The scans carried on to monitor the nodules, and the tests kept coming back, “no growth, some modest reductions in size, no new nodules”. Wow. Never in my wildest dreams did I think this would happen. The tests grew further apart, the consultants seemed less concerned. After another routine check, I waited for Dad’s call. Eventually it came, “I’m afraid I’ve got some worrying news“, I was extremely confused, was this an elaborate wind up to say it’s almost gone?

They have told your brother that they have made administrative mistakes. The cancer unfortunately never shrank. It grew. Aggressively. It has spread across both lungs, to the lymph nodes in his back, and his other kidney.

I could hear the sadness in Dad’s voice. I’ve witnessed him cry a couple of times in my life, but I knew he was crying now. I couldn’t hold it in. I asked if I could call back in a few minutes. The second I put the phone down the world stopped. Everything went in to slow motion, and then like a steam train, it hit me. I broke down, sobbing. I couldn’t handle it. He’s my big bro. I had the illusion that he was invincible, nothing can beat him. In that moment, it was obliterated. Cancer doesn’t discriminate. It goes after each and every one of us in some way. I knew this, but I couldn’t cope. Why my brother? Why now? Why us? I was furious. How could anyone make administrative mistakes of this magnitude, how could anyone be that incompetent? I wanted answers, and I wanted heads to roll.

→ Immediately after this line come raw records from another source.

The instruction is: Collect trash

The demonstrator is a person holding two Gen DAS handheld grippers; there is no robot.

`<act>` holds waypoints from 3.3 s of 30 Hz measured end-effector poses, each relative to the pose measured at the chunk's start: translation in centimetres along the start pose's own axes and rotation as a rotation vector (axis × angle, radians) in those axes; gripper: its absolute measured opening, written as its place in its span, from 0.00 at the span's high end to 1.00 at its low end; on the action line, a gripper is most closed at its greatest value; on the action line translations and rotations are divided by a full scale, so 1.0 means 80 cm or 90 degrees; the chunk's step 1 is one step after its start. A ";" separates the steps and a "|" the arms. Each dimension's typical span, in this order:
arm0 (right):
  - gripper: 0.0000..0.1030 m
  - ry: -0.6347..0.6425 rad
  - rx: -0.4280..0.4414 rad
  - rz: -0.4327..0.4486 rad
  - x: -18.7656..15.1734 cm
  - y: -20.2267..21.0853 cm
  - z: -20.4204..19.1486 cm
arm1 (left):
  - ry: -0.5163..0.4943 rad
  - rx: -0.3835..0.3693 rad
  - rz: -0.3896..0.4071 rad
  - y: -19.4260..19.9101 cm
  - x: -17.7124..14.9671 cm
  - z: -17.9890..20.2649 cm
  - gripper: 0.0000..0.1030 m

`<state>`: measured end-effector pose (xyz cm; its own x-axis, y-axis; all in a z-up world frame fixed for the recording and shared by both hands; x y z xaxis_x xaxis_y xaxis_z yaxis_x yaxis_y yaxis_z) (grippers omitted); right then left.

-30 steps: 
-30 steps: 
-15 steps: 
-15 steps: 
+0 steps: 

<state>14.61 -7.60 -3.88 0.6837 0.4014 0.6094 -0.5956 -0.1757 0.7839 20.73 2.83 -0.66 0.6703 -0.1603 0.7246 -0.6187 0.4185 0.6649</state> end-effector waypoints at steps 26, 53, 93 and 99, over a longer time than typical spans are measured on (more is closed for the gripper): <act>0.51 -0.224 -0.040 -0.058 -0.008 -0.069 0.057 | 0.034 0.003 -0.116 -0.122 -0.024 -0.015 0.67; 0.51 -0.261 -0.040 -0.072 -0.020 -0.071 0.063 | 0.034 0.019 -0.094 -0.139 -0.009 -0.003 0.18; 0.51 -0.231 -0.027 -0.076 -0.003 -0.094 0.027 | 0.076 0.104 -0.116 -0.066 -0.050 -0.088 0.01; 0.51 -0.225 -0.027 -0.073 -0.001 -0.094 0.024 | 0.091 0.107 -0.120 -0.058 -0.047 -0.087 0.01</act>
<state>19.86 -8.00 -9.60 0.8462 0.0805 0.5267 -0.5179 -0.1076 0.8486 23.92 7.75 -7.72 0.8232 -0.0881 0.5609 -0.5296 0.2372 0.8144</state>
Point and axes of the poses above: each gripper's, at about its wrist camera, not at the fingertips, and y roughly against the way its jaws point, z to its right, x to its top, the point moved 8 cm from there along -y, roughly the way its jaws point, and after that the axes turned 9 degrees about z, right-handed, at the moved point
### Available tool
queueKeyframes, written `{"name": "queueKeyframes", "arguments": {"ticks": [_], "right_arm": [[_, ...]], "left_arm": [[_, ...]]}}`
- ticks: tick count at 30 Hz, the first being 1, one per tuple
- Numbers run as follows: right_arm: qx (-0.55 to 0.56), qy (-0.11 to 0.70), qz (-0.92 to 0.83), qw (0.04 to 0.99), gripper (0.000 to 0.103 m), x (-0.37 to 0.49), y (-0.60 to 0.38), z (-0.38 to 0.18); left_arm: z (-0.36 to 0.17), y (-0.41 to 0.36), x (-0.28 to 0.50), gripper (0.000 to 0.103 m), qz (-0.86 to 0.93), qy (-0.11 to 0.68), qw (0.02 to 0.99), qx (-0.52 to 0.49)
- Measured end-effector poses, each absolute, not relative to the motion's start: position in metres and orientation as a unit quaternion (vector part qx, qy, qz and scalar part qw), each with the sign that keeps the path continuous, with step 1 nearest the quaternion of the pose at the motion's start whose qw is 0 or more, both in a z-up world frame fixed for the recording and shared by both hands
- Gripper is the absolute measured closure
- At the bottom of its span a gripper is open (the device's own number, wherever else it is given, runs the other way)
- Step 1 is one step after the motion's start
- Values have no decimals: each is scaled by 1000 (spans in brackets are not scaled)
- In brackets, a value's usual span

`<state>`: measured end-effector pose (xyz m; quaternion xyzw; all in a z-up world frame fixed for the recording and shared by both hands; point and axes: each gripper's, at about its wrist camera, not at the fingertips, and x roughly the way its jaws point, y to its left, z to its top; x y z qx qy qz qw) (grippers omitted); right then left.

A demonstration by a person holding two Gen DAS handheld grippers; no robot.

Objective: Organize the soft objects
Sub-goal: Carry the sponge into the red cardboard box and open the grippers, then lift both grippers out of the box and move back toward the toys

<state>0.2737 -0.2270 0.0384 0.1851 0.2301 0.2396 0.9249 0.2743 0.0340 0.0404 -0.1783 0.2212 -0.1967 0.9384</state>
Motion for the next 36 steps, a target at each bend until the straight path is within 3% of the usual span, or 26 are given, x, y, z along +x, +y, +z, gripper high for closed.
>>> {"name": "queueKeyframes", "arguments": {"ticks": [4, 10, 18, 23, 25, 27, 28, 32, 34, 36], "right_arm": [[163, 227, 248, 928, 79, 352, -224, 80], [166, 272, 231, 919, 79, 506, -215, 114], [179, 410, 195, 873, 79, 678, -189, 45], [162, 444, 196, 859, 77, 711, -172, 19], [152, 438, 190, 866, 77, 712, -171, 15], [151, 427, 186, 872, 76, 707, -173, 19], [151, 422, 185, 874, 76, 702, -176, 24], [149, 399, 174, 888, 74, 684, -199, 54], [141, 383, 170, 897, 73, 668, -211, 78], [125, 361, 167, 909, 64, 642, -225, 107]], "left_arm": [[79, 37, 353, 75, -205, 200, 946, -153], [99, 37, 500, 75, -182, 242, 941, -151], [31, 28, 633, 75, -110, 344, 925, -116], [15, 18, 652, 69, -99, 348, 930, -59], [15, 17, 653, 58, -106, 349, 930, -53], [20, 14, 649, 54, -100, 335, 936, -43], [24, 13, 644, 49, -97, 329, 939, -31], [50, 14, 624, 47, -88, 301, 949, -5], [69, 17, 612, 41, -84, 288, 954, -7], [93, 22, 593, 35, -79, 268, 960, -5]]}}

Upon reflection I realised that now was not the time or place for the anger. The lack of funding of our NHS was likely a part to blame in this story. Suing them, or anything of the kind would exacerbate the problem. My focus needed to be on my brother, and supporting him and helping him where I could.

The problem I had was that I had never accepted or dealt with the fact that my brother had cancer. I had always dismissed it as temporary. I hadn’t found the right time to deal with it, just as I hadn’t found the right time to grieve for my Grandma. I needed to escape, I needed a way to forget for a while. It was then that I went back to the escape I knew best. The escape I’d been introduced to a few years earlier. I knew drink and drugs weren’t the answer, so I didn’t ask the question.

As Michael J. Fox said, family is everything. I had already lost one key component, I couldn’t cope with losing another.